Nara merasa bahagia dan lega. Akhirnya dia bisa menanyakan hal yang sejak dulu ingin dia tanyakan pada Marvin. Awalnya Nara khawatir Marvin akan berubah pikiran saat dia membahas tentang masa lalunya yang memalukan itu---ya walaupun dulu dia terpaksa menjadi playgirl karena keinginannya move on dari Marvin.
"Makasih ya, Vin."
"Hm."
"Vin, kamu tahu nggak, kalo kamu itu pacar aku yang kesebelas?"
"Apa aku harus bangga soal itu?" tanya Marvin.
"Kamu tahu apa arti angka 11?"
Marvin terlihat berpikir, dan yang terlintas di benaknya adalah kesebelasan sepak bola di mana anggota timnya berjumlah sebelas orang. "Kenapa sama angka 11?"
"Arti angka 11 itu adalah nomor satu dari yang nomor satu."
Suasana hening kembali.
Marvin tak bisa melepaskan pandanganya dari gadis depannya itu. Seorang gadis yang selalu menatapnya dengan penuh cinta.
"Kamu adalah nomor satu dari yang nomor satu di hati aku," ujar Nara dengan senyuman yang mengembang dan keyakinan dalam dirinya.
"...."
"Marvin, kamu milik aku ingat?" Nara maju dan mengecup kilat tepat di bibir Marvin.

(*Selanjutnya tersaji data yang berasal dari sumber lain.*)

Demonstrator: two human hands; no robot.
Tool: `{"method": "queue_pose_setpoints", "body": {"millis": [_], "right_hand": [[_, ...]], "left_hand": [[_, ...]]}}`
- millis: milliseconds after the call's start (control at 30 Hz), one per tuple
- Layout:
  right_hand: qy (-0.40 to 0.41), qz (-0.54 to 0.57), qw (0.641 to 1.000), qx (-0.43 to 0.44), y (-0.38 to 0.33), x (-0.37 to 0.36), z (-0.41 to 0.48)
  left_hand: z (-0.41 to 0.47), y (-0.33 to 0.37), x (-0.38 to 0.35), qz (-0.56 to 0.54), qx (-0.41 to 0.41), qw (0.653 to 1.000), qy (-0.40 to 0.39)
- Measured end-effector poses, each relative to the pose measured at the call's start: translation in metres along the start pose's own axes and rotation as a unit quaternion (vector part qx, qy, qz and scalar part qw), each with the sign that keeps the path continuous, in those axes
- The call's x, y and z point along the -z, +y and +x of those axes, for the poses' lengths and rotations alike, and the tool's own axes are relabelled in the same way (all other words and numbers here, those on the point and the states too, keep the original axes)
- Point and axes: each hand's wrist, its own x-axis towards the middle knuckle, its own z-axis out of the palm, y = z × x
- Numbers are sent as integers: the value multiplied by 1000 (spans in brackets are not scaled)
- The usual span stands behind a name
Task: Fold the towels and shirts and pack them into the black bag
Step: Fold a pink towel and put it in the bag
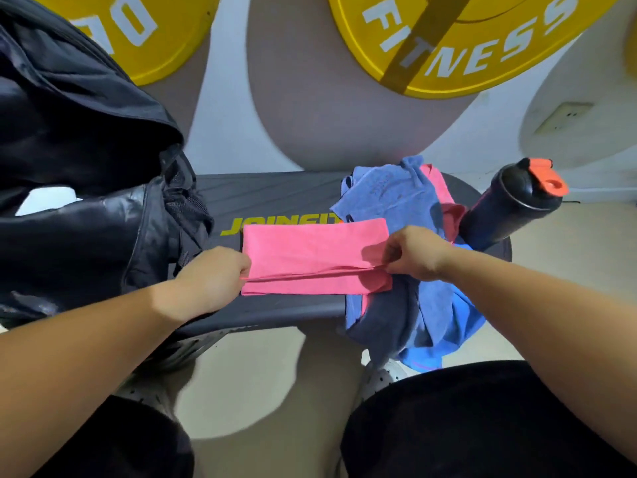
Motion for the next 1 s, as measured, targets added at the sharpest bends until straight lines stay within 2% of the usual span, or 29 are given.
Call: {"method": "queue_pose_setpoints", "body": {"millis": [167,367,567,667,767,833,1000], "right_hand": [[-52,-35,998,14,-11,-8,-1],[-84,-143,986,14,-13,-18,7],[-166,-272,948,8,-35,-18,10],[-119,-268,956,12,-51,-8,16],[24,-209,976,59,-73,-13,42],[70,-163,982,67,-87,-31,58],[47,-162,986,3,-82,-103,59]], "left_hand": [[-5,-1,-8,32,-18,999,-17],[-7,-6,-15,61,-25,998,-25],[0,3,-14,70,-32,995,-59],[10,8,-10,15,-66,998,12],[31,18,-13,29,-92,991,90],[44,28,-20,25,-64,994,87],[53,29,-50,39,-16,999,17]]}}
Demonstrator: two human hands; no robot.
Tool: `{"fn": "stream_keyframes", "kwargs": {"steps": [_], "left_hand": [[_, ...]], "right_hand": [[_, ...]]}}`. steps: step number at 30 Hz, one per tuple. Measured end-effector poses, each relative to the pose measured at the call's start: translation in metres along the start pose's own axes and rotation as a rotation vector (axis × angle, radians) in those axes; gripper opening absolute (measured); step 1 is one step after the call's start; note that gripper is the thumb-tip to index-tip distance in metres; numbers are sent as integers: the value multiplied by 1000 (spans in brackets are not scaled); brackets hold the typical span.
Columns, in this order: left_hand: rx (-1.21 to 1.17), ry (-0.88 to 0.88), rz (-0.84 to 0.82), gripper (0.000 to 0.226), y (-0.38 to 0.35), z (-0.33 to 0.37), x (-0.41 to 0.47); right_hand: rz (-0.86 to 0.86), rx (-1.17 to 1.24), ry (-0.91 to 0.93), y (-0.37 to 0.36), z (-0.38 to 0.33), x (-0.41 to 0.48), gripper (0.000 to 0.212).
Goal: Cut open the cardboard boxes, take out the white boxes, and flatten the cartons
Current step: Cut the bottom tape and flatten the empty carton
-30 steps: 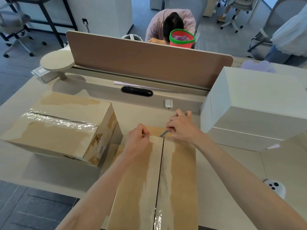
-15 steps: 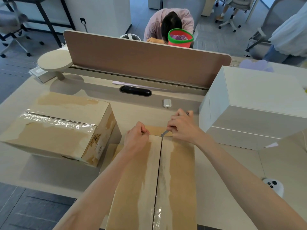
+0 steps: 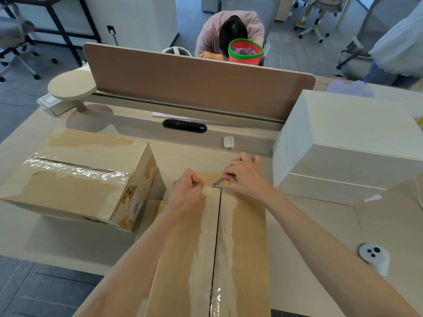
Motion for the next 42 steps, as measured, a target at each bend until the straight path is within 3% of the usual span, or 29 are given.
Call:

Hal itu tentu membuat Marvin terkejut. Jantungnya hampir berhenti berdetak saat Nara tiba-tiba menciumnya. Nara memang nekat, tapi dia tak pernah berpikir gadis itu akan melakukan hal itu lebih dulu. Tapi apapun itu, bukan menjadi masalah besar untuk Marvin. Hanya saja ... dia terkejut.
"Daffindra Marvin Pradana adalah milik Kallista Kinara Alvina. Oke?" tanya Nara dengan wajah semringahnya.
Marvin tak bisa menahan tawanya mendengar kalimat yang Nara ucapkan padanya. "Apa selain playgirl kamu juga psikopat? Kamu mengklaim aku sebagai milik kamu?"
Nara mengangguk-angguk santai. "Ho-oh. Kenapa? Keberatan?"
"Nggak. Terserah kamu aja, deh." Marvin memalingkan wajahnya sambil menahan senyuman kebahagiaannya. Dia tidak tahu kenapa, tapi Nara selalu bisa membuat hatinya gembira walaupun dengan cara-cara yang unik.
***
Hari Senin di jam istirahat, Nara berlari-lari kecil dengan wajar ceria di lorong sekolah. Dia sedang menuju ke kelas 12 IPA 1. Kelas yang digarismiringi Nara sebagai kandang singa itu sekarang tidak lagi mengerikan seperti dulu dikarenakan singanya sudah jinak dan berhasil ditaklukkan olehnya. Hari ini juga Nara sengaja datang ke sana untuk menemui si 'Singa' pujaan hati. Mr. GM yang paling tampan dan membuatnya jatuh cinta seumur hidup---Marvin.